- _Aim of the exercise_:
Copy verbatim the block of lines in the entries below whose first line contains "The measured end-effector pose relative" and whose last line contains "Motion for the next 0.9". Leave out all other lines.

- _Records_:
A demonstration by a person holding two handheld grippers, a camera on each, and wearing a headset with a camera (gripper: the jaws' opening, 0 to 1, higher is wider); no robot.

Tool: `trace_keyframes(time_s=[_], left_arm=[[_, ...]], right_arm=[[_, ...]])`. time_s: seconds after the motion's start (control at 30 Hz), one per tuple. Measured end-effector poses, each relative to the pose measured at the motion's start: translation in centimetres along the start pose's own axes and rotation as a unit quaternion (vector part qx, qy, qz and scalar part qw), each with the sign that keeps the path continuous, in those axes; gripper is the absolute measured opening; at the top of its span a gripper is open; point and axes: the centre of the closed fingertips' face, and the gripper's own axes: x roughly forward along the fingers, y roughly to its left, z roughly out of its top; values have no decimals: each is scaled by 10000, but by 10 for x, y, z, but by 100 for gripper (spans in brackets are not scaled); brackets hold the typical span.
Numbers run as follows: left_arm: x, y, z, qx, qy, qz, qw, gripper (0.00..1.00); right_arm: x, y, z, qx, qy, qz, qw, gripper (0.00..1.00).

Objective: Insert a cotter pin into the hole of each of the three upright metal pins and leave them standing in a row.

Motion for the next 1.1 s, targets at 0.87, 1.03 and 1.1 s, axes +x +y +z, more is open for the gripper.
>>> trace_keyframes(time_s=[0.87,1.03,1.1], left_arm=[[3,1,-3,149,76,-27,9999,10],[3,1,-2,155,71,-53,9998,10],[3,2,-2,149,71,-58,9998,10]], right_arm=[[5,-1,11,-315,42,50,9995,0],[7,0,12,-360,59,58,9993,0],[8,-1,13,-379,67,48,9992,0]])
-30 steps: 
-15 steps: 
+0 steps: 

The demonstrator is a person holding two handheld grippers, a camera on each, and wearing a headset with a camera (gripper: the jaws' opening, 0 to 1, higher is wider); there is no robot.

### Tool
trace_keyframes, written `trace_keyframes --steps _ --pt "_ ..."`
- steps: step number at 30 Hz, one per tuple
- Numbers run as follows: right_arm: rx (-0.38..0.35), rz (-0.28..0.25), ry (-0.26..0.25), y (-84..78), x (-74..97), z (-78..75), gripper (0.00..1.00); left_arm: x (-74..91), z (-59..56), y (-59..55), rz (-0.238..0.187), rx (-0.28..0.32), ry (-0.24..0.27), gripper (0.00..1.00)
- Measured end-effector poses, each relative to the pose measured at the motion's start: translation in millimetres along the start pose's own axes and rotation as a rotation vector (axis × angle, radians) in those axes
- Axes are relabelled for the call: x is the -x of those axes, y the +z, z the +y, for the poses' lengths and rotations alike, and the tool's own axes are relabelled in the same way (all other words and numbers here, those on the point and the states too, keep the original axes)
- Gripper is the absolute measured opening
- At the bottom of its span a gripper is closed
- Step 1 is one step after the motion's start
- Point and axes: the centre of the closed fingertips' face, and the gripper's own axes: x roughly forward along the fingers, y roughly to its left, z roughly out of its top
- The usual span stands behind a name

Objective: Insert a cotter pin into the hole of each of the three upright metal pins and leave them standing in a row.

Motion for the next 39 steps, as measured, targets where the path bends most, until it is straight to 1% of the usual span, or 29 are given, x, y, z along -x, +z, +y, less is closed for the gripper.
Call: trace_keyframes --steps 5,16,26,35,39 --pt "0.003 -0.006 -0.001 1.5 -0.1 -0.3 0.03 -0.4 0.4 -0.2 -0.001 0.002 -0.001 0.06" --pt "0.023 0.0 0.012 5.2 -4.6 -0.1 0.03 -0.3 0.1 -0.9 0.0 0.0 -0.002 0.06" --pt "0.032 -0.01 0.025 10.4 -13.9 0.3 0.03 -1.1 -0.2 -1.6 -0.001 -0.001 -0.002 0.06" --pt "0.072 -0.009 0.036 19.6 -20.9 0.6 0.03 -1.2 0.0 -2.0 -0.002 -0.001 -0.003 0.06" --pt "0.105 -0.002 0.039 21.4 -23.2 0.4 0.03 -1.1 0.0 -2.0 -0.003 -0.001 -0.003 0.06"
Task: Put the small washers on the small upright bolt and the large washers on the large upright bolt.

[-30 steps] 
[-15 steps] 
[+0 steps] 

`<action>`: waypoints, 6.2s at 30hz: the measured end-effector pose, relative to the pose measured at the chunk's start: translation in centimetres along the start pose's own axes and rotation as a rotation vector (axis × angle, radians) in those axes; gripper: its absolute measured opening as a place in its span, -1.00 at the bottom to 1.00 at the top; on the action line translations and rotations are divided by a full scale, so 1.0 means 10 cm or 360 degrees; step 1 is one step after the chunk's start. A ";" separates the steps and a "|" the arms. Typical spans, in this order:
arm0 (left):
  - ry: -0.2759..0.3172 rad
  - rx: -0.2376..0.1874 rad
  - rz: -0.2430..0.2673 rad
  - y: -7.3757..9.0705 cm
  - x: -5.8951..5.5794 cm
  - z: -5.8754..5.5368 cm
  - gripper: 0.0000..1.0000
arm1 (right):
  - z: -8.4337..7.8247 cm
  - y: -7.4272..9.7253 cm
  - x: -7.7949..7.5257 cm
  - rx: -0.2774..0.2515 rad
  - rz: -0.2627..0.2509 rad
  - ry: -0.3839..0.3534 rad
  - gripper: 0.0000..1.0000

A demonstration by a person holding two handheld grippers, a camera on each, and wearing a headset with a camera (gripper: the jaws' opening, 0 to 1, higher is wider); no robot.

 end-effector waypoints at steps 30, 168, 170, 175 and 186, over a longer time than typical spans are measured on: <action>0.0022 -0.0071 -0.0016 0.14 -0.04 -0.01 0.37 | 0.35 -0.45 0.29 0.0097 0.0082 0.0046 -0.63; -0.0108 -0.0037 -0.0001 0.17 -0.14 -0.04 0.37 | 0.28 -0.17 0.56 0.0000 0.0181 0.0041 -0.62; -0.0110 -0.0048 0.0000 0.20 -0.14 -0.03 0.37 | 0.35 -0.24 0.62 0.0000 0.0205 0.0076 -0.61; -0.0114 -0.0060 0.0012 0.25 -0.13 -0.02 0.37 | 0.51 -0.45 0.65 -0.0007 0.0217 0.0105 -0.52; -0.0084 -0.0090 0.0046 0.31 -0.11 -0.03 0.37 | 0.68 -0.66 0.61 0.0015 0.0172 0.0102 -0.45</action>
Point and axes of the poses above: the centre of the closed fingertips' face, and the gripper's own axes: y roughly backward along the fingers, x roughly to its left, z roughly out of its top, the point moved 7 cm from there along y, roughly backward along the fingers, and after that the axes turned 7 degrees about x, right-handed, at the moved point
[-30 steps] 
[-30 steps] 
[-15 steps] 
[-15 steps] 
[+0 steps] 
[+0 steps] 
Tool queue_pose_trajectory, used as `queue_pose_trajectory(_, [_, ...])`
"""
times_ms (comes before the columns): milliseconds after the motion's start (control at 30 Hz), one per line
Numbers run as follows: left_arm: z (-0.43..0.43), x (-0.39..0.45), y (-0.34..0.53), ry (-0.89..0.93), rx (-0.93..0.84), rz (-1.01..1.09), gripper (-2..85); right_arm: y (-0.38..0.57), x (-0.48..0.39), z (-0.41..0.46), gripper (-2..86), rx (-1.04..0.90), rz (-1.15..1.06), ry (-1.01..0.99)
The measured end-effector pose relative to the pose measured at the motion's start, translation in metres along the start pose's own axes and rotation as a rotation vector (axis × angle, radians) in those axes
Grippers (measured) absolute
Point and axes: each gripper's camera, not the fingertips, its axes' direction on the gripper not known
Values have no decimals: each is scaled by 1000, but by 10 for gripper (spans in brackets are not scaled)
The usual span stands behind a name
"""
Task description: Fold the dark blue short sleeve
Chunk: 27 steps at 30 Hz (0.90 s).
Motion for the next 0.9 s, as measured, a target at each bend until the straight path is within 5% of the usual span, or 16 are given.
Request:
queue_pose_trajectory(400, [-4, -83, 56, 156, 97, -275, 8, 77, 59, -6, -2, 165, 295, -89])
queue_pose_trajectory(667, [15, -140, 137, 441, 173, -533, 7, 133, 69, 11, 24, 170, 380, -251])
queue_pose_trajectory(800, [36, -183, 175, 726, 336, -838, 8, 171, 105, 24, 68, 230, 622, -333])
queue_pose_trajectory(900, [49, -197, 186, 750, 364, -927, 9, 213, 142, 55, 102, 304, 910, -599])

- _Task solution_:
The measured end-effector pose relative to the pose measured at the motion's start, translation in metres along the start pose's own axes and rotation as a rotation vector (axis × angle, radians) in those axes
Grippers (measured) absolute
Point and axes: each gripper's camera, not the fingertips, its axes' direction on the gripper not known
Values have no decimals: each is scaled by 1000, but by 10 for gripper (spans in brackets are not scaled)
The usual span stands behind a name
"""
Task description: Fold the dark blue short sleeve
Chunk: 27 steps at 30 Hz (0.90 s).
Motion for the next 0.9 s, as measured, a target at each bend until the straight path is within 5% of the usual span, or 16 are given.

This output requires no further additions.